My grandma helped us collect the Muppet Babies and Mickey's Christmas Carol stuffies from McDonald's and Hardees back in the '80s.

We finally found our Olivia ornament!

Harry Potter ornament from 2000.

This ballerina was a gift to Big Sis from her godparents.  It hangs on her turquoise Nutcracker tree.

 Last night, we paid a visit to one of the most spectacularly decorated "Griswold" houses in town.  A lot of these decorations (like the enclosed Santa and the reindeer on the roof) used to belong to my favorite Christmas house of all time, the Wey Mansion, which has been up for sale the past few years.

I found the stockings yesterday, along with more ornaments.  So far, the girls' Advent calendar garland has yielded three ornaments and a pair of socks each.  We are reading so many books, and trying to clean up the house so I can take proper pictures we can enjoy our decorations.  Hope to have lights on the porch soon.

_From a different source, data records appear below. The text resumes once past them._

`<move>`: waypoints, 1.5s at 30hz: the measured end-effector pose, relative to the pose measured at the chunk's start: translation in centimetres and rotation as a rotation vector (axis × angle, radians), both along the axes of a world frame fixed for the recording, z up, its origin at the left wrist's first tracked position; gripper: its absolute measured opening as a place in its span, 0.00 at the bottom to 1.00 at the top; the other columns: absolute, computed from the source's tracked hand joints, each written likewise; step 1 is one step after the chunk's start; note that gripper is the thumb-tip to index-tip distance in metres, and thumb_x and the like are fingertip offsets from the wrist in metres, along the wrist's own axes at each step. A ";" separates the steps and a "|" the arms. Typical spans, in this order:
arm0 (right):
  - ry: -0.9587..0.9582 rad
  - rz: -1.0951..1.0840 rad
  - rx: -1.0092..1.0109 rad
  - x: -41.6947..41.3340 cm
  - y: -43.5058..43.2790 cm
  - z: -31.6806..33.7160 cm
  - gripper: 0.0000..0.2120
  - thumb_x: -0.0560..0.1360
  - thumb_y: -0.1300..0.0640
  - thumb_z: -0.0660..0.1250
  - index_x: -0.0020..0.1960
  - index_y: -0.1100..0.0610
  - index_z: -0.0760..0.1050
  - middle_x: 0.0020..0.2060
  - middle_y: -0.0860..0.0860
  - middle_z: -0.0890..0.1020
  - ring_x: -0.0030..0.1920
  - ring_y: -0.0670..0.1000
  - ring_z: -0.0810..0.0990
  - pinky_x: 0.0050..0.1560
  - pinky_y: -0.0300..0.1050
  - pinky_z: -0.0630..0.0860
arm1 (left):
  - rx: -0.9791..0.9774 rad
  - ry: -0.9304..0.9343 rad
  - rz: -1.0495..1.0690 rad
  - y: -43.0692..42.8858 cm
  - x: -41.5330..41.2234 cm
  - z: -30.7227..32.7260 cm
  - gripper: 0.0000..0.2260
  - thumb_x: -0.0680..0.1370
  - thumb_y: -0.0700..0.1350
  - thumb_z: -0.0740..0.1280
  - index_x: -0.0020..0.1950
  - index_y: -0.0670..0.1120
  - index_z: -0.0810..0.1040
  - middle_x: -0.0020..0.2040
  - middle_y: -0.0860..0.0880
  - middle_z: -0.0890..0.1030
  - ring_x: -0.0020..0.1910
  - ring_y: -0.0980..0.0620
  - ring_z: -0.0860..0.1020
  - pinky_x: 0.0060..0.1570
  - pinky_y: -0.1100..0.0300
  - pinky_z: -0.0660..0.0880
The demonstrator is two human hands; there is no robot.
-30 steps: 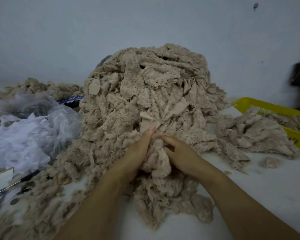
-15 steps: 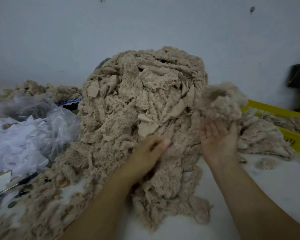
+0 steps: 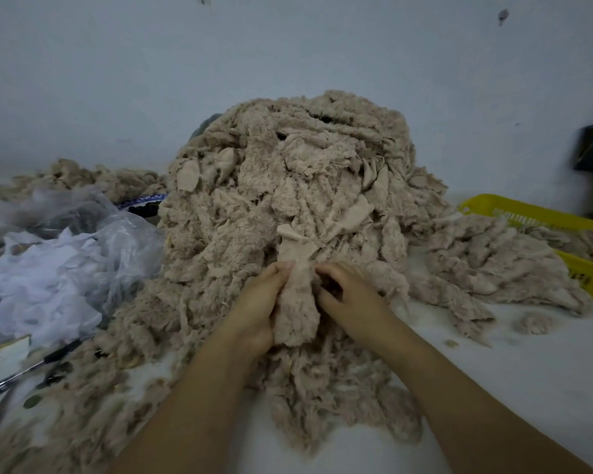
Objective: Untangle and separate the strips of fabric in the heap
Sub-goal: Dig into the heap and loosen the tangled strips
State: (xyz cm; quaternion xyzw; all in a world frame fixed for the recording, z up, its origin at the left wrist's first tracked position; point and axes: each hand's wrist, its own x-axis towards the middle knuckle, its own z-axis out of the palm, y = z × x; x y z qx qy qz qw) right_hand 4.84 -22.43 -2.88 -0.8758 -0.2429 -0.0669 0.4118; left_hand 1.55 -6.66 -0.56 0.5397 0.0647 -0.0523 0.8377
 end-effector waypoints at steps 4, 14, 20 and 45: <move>-0.096 -0.052 0.021 0.1 -0.3 0.1 0.03 0.80 0.53 0.64 0.52 0.48 0.76 0.47 0.38 0.70 0.56 0.45 0.66 0.49 0.33 0.62 | -0.346 0.021 -0.123 0.3 -0.2 0.3 0.11 0.75 0.45 0.67 0.52 0.39 0.79 0.40 0.41 0.84 0.36 0.46 0.84 0.35 0.55 0.82; -0.107 -0.049 0.328 -0.8 -0.3 1.3 0.07 0.82 0.50 0.59 0.46 0.42 0.68 0.32 0.36 0.75 0.29 0.40 0.71 0.29 0.31 0.67 | 0.313 -0.169 0.127 -0.4 0.1 0.4 0.13 0.77 0.59 0.67 0.54 0.55 0.85 0.52 0.53 0.86 0.53 0.54 0.84 0.49 0.56 0.81; -0.072 -0.034 0.375 -0.9 -0.3 1.4 0.09 0.82 0.53 0.60 0.48 0.40 0.70 0.41 0.30 0.77 0.41 0.34 0.76 0.38 0.26 0.70 | 0.537 -0.363 -0.033 -1.4 -0.4 -0.4 0.13 0.78 0.57 0.68 0.61 0.56 0.81 0.54 0.61 0.84 0.54 0.62 0.82 0.49 0.71 0.77; 0.070 -0.143 0.353 0.1 -0.7 1.1 0.12 0.83 0.53 0.57 0.47 0.57 0.75 0.35 0.51 0.78 0.33 0.46 0.73 0.35 0.42 0.69 | 0.797 -0.392 -0.032 -0.8 0.5 -0.7 0.14 0.77 0.39 0.69 0.46 0.60 0.79 0.48 0.58 0.81 0.41 0.70 0.78 0.38 0.77 0.71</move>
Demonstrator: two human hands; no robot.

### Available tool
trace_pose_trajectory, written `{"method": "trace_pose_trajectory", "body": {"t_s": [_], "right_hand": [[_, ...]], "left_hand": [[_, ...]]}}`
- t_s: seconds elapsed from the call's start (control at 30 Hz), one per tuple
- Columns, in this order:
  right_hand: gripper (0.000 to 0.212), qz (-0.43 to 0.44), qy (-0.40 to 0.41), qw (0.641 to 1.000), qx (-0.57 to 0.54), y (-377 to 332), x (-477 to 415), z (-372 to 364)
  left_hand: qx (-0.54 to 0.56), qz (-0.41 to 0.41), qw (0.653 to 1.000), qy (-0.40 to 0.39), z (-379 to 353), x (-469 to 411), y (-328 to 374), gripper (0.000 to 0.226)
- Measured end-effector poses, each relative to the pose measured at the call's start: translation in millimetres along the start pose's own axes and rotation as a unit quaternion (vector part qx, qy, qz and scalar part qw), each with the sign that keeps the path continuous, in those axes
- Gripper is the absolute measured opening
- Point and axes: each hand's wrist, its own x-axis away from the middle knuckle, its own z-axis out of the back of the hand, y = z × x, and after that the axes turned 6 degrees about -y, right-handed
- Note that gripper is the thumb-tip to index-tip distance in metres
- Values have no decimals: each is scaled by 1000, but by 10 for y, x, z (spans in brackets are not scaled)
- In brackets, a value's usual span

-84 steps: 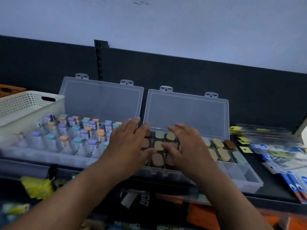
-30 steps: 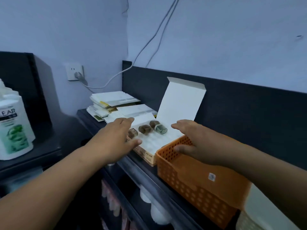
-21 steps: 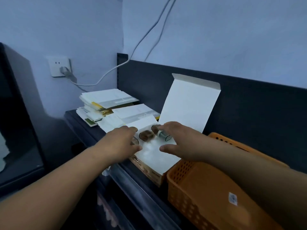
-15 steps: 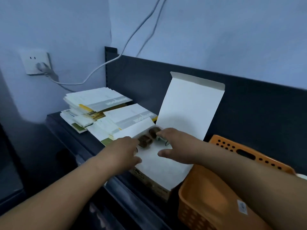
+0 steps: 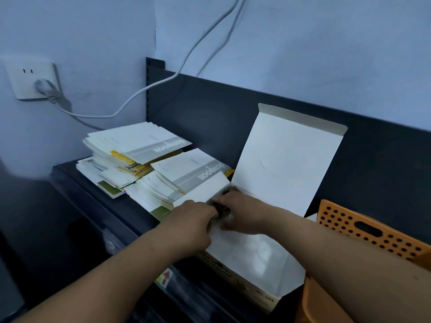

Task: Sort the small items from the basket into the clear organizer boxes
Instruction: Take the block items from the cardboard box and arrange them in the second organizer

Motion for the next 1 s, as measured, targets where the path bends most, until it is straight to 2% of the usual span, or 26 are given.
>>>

In other news, the temperatures are dropping.  The highs will be in the twenties through the weekend.  I still want to do some activities that involve walking outside.  Here's hoping no one wants to kill me by Sunday!

Auntie Claus

The glitter fairy has been here.  At least that's what it looks like to me, with our sparkly white tree, the girls' new glittery Santa hats, and the Nutcracker trees and wreath moved to the fireplace in the family room.  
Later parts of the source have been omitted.